Tecnologia e sustentabilidade

O Novo Moinho  une a experiência moageira com excelência tecnológica e ambiental.  O gerente industrial Claudio Gonçalves, que esteve junto no desenvolvimento do projeto e acompanhou passo a passo a obra, classifica a nova planta como um dos mais modernos diagramas de moagem do Brasil. “Um software controla todo o  funcionamento, permitindo monitorar online as extrações. As balanças de fluxo, automáticas, pesam a  farinha constantemente e são conectadas ao software, que informa em tempo real aos moleiros”, comenta.

Gonçalves também  frisa a utilização do máximo possível de luz natural, a captação da água da chuva para vários usos  (o reservatório tem capacidade para 300 mil litros) e aquecimento solar para água nos vestiários. “É uma indústria moderna e sustentável, propiciando ganhos de produtividade e redução de custos, ótimo ambiente de trabalho e já traz  espaços pré-definidos para futuras expansões”, resume.

Também foi construída uma área de apoio ao caminhoneiro, com estrutura com sala para descanso e  banheiros com ducha.   Está em construção, já em fase final, a padaria e a cozinha experimental.

As próximas fases da obra incluem a  construção da área administrativa, que vai funcionar anexa à indústria;  a construção de novos silos de armazenagem e a ampliação da  moagem com a implantação de uma terceira linha de 400 toneladas/dia.

Sobre a  nova unidade

-Área do terreno: 120 mil m2

-Área construída: 25 mil m2.

-Capacidade de produção: 600 toneladas dia.

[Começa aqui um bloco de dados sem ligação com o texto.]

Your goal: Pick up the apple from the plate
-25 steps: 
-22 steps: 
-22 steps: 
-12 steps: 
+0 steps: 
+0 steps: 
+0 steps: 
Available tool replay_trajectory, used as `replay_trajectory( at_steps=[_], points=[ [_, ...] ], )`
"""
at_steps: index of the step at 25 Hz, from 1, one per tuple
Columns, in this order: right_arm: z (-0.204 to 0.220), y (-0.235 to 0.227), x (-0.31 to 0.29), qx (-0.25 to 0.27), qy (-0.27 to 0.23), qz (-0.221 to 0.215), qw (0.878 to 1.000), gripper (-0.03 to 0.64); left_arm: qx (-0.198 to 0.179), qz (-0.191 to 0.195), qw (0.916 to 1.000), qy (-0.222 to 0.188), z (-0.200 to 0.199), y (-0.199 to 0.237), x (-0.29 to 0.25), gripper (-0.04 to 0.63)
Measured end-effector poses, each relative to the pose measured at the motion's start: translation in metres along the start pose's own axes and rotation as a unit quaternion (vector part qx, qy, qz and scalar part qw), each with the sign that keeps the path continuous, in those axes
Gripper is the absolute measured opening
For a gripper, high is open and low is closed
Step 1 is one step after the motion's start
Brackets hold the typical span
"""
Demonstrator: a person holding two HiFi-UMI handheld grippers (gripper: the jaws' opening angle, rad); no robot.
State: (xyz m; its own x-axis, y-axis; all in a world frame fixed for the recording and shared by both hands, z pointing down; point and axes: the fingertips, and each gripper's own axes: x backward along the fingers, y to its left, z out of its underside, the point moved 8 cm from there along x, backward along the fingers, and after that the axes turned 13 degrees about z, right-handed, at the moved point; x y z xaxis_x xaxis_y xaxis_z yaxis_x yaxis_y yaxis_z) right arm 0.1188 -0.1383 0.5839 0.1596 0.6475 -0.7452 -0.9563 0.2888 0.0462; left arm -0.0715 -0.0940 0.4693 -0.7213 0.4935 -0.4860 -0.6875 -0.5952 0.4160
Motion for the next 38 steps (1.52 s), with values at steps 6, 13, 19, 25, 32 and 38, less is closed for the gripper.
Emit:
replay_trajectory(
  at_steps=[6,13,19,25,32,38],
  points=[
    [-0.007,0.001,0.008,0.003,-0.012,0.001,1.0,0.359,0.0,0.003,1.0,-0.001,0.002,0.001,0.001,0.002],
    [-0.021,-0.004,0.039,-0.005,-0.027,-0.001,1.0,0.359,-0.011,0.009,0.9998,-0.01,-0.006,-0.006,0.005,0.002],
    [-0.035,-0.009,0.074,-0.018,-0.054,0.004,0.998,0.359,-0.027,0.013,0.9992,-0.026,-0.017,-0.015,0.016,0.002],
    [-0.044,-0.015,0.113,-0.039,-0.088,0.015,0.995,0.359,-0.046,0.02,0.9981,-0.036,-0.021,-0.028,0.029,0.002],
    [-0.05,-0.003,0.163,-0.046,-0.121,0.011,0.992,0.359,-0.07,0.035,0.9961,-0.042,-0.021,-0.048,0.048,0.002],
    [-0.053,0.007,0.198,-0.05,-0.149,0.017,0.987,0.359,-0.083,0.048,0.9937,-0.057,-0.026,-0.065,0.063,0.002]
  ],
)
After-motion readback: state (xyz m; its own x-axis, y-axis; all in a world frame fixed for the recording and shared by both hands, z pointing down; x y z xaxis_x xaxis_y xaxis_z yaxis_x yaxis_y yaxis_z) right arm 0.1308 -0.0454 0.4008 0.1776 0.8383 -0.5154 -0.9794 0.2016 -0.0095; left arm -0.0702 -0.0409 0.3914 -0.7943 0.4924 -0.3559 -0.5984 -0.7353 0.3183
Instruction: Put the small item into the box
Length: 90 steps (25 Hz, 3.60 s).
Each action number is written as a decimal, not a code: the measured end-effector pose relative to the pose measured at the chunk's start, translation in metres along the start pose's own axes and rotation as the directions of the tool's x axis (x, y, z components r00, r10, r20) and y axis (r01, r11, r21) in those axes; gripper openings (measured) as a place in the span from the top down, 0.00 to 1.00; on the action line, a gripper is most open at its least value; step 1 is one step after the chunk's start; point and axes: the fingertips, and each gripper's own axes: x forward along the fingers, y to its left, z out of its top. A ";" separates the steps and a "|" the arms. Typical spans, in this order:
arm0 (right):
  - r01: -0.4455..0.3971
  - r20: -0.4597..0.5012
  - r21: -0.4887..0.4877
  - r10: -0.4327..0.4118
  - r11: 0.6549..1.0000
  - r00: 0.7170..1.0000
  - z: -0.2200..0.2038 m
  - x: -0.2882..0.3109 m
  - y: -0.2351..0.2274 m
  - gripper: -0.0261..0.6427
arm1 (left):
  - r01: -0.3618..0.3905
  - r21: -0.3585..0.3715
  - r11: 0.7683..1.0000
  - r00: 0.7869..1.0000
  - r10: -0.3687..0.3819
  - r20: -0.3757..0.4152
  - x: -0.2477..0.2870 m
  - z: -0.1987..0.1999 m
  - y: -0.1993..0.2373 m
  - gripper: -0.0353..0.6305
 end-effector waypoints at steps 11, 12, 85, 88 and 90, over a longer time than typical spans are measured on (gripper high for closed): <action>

-Investimento: R$ 100 milhões.

-Capacidade da área de armazenagem: 4 mil toneladas de produto acabado, podendo chegar a 8 mil toneladas com implantação do sistema de paletização.

-Inovação com máquina desinfestadora/desintegradora de ovos que destrói eventuais impurezas.

-Exclusiva máquina  Sortex, da Bühler – uma selecionadora óptica que exclui grãos de cores não uniformes, que afetam  a qualidade da farinha. Poucos moinhos no Brasil têm esse tipo de máquina.

- A tubulação  por onde circulam as farinhas é toda em aço inox polido por dentro e por fora, comprado da Turquia. Isso preserva a característica do produto e facilita a limpeza.

- Para que as farinhas circulem pelas tubulações é usado o sistema de transporte pneumático, utilizando ar.

- A iluminação desta nova planta é toda em LED, o que representa uma economia de energia de cerca de 20%.

-No último andar, filtros de ar  evitam a emissão de poluentes no ar.

-Nas moegas, onde o trigo é descarregado, um sistema de aspiração do grão no processo de recebimento  reduz a poeira gerada no tombamento do caminhão.

- A  Sala dos Moleiros é a sala de controle , com todos os equipamentos  automatizados, por meio de software específico. A mesma equipe que operava no moinho  manual foi treinada e assumiu a sala de controle do Novo Moinho.